Problem - Write every entry out again exactly, please, and skip the pictures.

Records to use -
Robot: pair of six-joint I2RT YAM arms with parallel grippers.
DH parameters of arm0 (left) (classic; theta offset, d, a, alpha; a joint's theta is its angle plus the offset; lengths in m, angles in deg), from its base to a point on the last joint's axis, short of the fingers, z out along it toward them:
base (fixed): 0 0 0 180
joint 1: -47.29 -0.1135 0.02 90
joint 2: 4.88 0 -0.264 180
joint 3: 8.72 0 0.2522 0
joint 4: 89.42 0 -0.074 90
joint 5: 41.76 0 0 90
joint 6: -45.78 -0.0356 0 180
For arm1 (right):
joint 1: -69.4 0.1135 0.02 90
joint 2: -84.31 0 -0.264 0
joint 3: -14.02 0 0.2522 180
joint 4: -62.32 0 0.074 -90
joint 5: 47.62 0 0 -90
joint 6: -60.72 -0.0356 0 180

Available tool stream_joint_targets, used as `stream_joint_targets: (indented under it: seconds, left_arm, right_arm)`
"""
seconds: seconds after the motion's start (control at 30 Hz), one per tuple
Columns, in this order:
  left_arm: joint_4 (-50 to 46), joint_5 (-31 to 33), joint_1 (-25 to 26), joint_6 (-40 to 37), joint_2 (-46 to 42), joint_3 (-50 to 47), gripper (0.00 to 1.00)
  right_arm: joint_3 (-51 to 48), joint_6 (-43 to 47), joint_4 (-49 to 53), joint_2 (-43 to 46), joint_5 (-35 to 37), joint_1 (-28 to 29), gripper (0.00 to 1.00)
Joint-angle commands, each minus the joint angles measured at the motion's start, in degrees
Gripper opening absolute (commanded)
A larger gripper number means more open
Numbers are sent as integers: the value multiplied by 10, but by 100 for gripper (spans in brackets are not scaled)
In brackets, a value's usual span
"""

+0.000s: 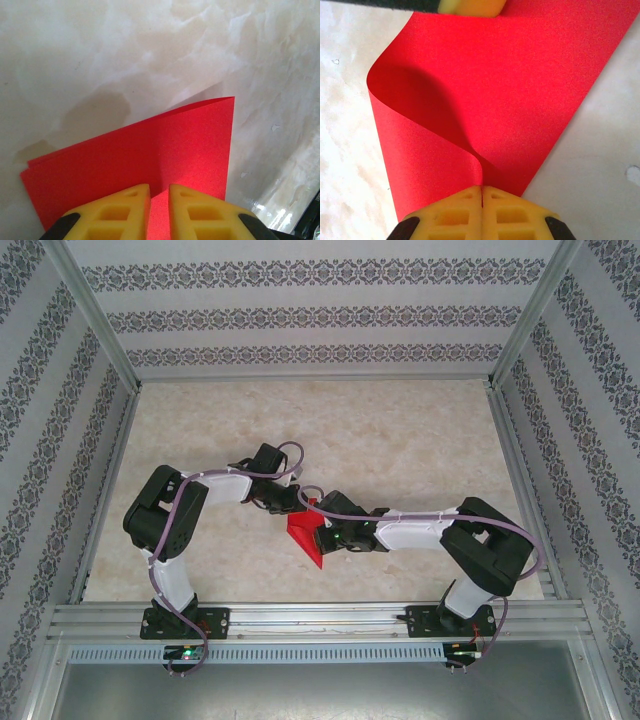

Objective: Fold a paper plane with a square sheet of paper (fold left side to right side)
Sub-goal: Third fold the triangle at the center of the table.

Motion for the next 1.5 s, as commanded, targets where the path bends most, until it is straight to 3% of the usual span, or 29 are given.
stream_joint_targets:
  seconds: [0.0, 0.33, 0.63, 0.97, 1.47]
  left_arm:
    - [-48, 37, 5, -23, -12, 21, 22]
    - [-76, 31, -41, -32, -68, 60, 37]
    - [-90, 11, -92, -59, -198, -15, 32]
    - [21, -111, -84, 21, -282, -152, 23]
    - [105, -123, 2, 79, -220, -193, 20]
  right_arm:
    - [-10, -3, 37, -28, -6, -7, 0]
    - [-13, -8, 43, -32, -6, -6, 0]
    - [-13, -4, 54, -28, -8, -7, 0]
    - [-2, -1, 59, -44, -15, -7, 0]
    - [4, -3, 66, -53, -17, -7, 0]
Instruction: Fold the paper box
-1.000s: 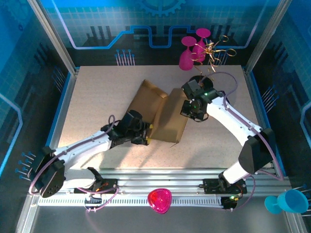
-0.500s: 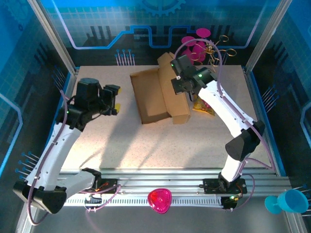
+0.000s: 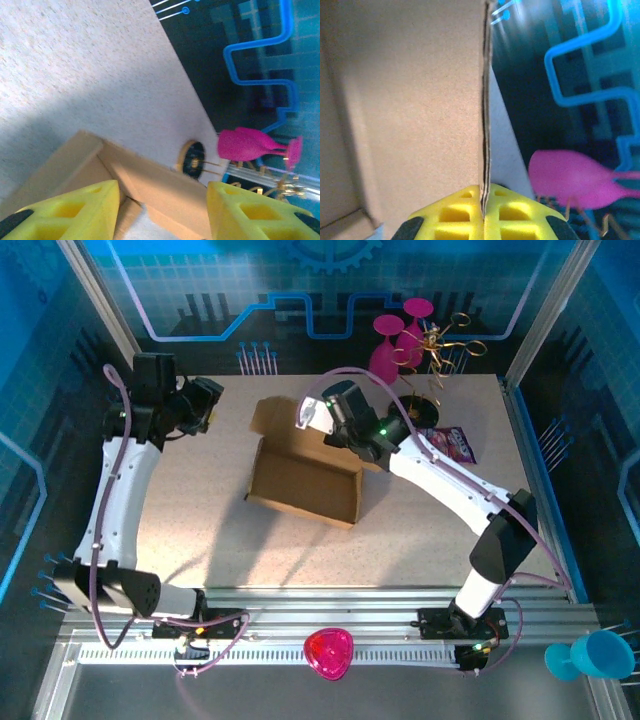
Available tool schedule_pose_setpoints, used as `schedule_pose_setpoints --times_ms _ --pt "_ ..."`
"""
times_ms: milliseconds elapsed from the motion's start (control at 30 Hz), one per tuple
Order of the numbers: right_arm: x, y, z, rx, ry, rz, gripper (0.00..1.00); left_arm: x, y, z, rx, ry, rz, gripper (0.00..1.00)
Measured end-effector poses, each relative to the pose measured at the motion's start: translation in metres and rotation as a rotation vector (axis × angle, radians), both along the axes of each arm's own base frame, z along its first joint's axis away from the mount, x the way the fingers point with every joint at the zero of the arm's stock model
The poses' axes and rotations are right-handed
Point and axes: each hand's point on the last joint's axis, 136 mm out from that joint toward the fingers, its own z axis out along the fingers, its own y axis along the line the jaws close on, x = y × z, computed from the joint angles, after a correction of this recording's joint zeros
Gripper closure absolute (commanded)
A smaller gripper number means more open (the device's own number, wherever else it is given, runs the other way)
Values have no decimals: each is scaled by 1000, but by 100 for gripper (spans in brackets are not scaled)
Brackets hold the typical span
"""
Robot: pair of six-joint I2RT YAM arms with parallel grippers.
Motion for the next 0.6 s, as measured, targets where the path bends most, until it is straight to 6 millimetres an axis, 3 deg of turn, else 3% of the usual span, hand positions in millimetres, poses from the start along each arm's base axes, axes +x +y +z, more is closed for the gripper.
schedule_pose_setpoints --times_ms 133,267,467,600 --pt "6 11 7 -59 -81 97 100 6 15 -27 11 94 -21 47" --pt "9 17 17 -83 -136 140 100 8 12 -45 -37 149 -34 44" --pt "11 22 23 -97 -179 169 100 18 5 -47 -128 156 -15 42" --pt "10 27 25 -106 -198 185 100 38 2 -56 -180 173 0 42"
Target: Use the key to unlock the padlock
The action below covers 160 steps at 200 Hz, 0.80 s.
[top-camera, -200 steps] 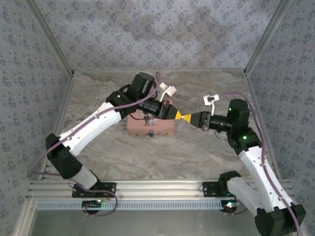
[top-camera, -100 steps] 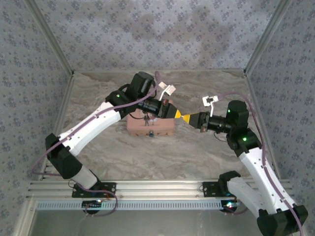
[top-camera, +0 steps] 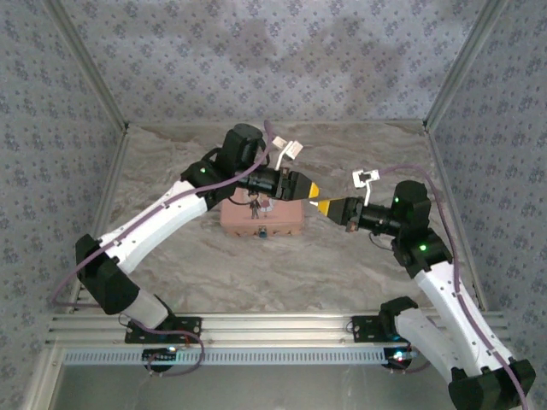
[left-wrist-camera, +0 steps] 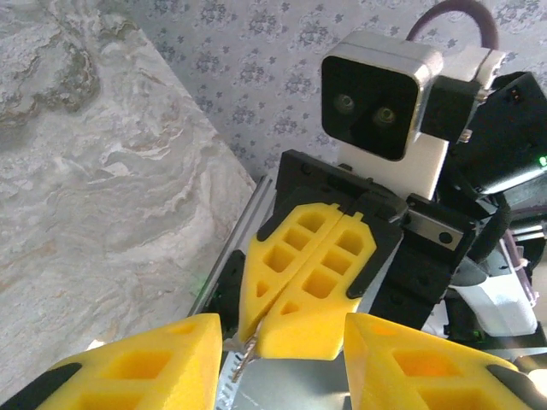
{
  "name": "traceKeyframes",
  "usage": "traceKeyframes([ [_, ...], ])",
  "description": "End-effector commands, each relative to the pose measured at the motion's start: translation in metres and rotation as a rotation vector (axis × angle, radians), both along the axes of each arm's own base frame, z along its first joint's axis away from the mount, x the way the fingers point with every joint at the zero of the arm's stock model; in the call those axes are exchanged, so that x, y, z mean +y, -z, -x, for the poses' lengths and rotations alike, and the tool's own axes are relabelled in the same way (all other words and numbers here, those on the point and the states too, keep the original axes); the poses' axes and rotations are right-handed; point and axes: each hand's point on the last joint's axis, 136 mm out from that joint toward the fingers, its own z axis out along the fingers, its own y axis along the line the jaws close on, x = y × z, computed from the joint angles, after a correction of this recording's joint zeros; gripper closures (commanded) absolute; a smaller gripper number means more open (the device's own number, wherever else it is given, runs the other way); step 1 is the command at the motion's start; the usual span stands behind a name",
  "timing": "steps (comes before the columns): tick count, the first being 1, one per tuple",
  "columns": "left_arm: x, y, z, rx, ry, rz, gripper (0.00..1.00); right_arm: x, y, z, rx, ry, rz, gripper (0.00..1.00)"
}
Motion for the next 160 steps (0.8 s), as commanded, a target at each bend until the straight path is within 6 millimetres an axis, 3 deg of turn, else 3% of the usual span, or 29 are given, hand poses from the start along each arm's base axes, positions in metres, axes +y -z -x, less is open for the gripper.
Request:
traceKeyframes([
  [1, -0.004, -0.017, 0.011, -0.028, 0.033, 0.057, 0.58, -0.001, -0.015, 0.001, -0.051, 0.021, -0.038, 1.0],
  [49, -0.009, -0.013, 0.011, -0.013, 0.039, 0.058, 0.56, -0.005, -0.023, 0.0, -0.078, 0.051, -0.063, 1.0],
  [133, -0.013, -0.017, 0.015, -0.015, 0.052, 0.078, 0.8, -0.007, -0.024, -0.005, -0.075, 0.083, -0.098, 1.0],
  [160, -0.013, -0.016, 0.015, -0.014, 0.05, 0.075, 0.84, -0.01, -0.023, -0.007, -0.075, 0.104, -0.108, 1.0],
])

Exercise solution -
Robot: pair of six-joint I2RT YAM arms with parallel grippers.
DH parameters of arm0 (left) (classic; theta offset, d, a, alpha; a joint's theta is its angle plus the offset; lengths in m, angles in deg), from its base to a point on the last joint's axis, short of the fingers, z out along it toward them:
base (fixed): 0 0 0 180
joint 1: -47.29 -0.1135 0.02 90
joint 2: 4.88 0 -0.264 180
joint 3: 8.72 0 0.2522 0
joint 4: 89.42 0 -0.074 90
joint 5: 41.76 0 0 90
joint 6: -45.78 -0.0356 0 180
For arm1 (right):
joint 1: -69.4 0.1135 0.02 90
joint 2: -84.31 0 -0.264 0
joint 3: -14.02 0 0.2522 180
joint 4: -62.32 0 0.074 -90
joint 5: 47.62 0 0 -90
joint 6: -60.72 -0.0356 0 180

Available tool stream_joint_targets, used as `stream_joint_targets: (indented under it: seconds, left_arm, right_arm)`
"""
seconds: seconds after the motion's start (control at 30 Hz), one per tuple
Columns, in this order:
  left_arm: joint_4 (-50 to 46), joint_5 (-31 to 33), joint_1 (-25 to 26), joint_6 (-40 to 37), joint_2 (-46 to 42), joint_3 (-50 to 47), gripper (0.00 to 1.00)
  right_arm: joint_3 (-51 to 48), joint_6 (-43 to 47), joint_4 (-49 to 53), joint_2 (-43 to 46), joint_5 (-35 to 37), joint_1 (-28 to 29), gripper (0.00 to 1.00)
Joint-angle commands, each minus the joint angles measured at the motion's start, in degrees
Gripper opening absolute (commanded)
A larger gripper number means more open
Numbers are sent as integers: the value multiplied by 10, but by 100 for gripper (spans in brackets are not scaled)
In brackets, a value's usual span
"""

+0.000s: 

Objective: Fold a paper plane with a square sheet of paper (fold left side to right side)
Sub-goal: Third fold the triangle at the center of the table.

Motion for the next 1.5 s, as commanded, targets where the path bends most, until it is straight to 3% of the usual span, or 29 are given.
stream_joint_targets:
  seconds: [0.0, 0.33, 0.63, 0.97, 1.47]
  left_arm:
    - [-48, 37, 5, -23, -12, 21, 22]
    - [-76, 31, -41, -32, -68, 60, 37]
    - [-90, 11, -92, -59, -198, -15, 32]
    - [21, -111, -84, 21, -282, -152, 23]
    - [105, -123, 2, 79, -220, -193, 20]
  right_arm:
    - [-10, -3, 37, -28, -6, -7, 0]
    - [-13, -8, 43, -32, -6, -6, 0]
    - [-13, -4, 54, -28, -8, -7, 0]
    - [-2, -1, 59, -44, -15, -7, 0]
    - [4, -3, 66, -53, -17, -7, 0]
Instruction: Fold the paper box
-1.000s: 
-0.500s: 
+0.000s: 
Available tool schedule_pose_setpoints, used as `schedule_pose_setpoints --times_ms _ --pt "_ ..."`
"""
times_ms: milliseconds elapsed from the motion's start (control at 30 Hz), one per tuple
Order of the numbers: right_arm: x, y, z, rx, ry, rz, gripper (0.00..1.00); left_arm: x, y, z, rx, ry, rz, gripper (0.00..1.00)
Measured end-effector poses, each relative to the pose measured at the motion's start: translation in metres and rotation as a rotation vector (axis × angle, radians), both along the axes of each arm's own base frame, z along its first joint's axis away from the mount, x the way the fingers point with every joint at the zero of the arm's stock model
The poses' axes and rotations are right-handed
Point and axes: each hand's point on the last joint's axis, 136 mm out from that joint toward the fingers, its own z axis out along the fingers, its own y axis along the line the jaws close on, x = y × z, computed from the joint angles, after a correction of this recording's joint zeros
Gripper closure absolute (commanded)
A smaller gripper number means more open (the device's own number, wherever else it is given, runs the other way)
Values have no decimals: each is scaled by 1000, but by 100 for gripper (spans in brackets are not scaled)
Brackets hold the typical span
"""
Robot: pair of six-joint I2RT YAM arms with parallel grippers.
Motion for the next 0.6 s, as measured, targets where the path bends most, until it is straight to 6 millimetres an axis, 3 deg of turn, else 3% of the usual span, hand positions in millimetres, poses from the start along each arm's base axes, axes +x +y +z, more is closed for the gripper.
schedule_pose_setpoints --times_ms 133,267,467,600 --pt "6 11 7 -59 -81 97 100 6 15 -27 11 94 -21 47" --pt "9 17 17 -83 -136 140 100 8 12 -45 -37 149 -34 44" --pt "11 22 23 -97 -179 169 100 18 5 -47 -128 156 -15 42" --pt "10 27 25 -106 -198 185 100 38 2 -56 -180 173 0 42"
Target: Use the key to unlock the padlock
The action below covers 160 steps at 200 Hz, 0.80 s.
[top-camera, -200 steps] 
[top-camera, -100 steps] 
[top-camera, +0 steps] 
[left-wrist-camera, +0 steps] 
{
  "name": "traceKeyframes",
  "usage": "traceKeyframes([ [_, ...], ])",
  "description": "End-effector commands, each relative to the pose measured at the motion's start: translation in metres and rotation as a rotation vector (axis × angle, radians), both along the axes of each arm's own base frame, z along its first joint's axis away from the mount, x the way the fingers point with every joint at the zero of the arm's stock model; in the call those axes are exchanged, so that x, y, z mean +y, -z, -x, for the poses' lengths and rotations alike, and the tool's own axes are relabelled in the same way (all other words and numbers here, those on the point and the states too, keep the original axes); the poses' axes and rotations are right-handed; point and axes: each hand's point on the last joint's axis, 136 mm out from that joint toward the fingers, its own z axis out along the fingers, its own y axis along the line the jaws close on, x = y × z, computed from the joint angles, after a correction of this recording's joint zeros; gripper closures (commanded) absolute; a smaller gripper number means more open (the device's own number, wherever else it is given, runs the other way); step 1 is the command at the motion's start; the usual span stands behind a name",
  "timing": "steps (comes before the columns): tick count, the first being 1, one per tuple",
  "columns": "left_arm: x, y, z, rx, ry, rz, gripper (0.00..1.00); right_arm: x, y, z, rx, ry, rz, gripper (0.00..1.00)"
}
Motion for the next 160 steps (0.8 s), as commanded, a target at each bend until the straight path is within 6 millimetres an axis, 3 deg of turn, else 3% of the usual span, or 29 are given, hand poses from the start along each arm's base axes, positions in metres, axes +y -z -x, less is open for the gripper.
Request:
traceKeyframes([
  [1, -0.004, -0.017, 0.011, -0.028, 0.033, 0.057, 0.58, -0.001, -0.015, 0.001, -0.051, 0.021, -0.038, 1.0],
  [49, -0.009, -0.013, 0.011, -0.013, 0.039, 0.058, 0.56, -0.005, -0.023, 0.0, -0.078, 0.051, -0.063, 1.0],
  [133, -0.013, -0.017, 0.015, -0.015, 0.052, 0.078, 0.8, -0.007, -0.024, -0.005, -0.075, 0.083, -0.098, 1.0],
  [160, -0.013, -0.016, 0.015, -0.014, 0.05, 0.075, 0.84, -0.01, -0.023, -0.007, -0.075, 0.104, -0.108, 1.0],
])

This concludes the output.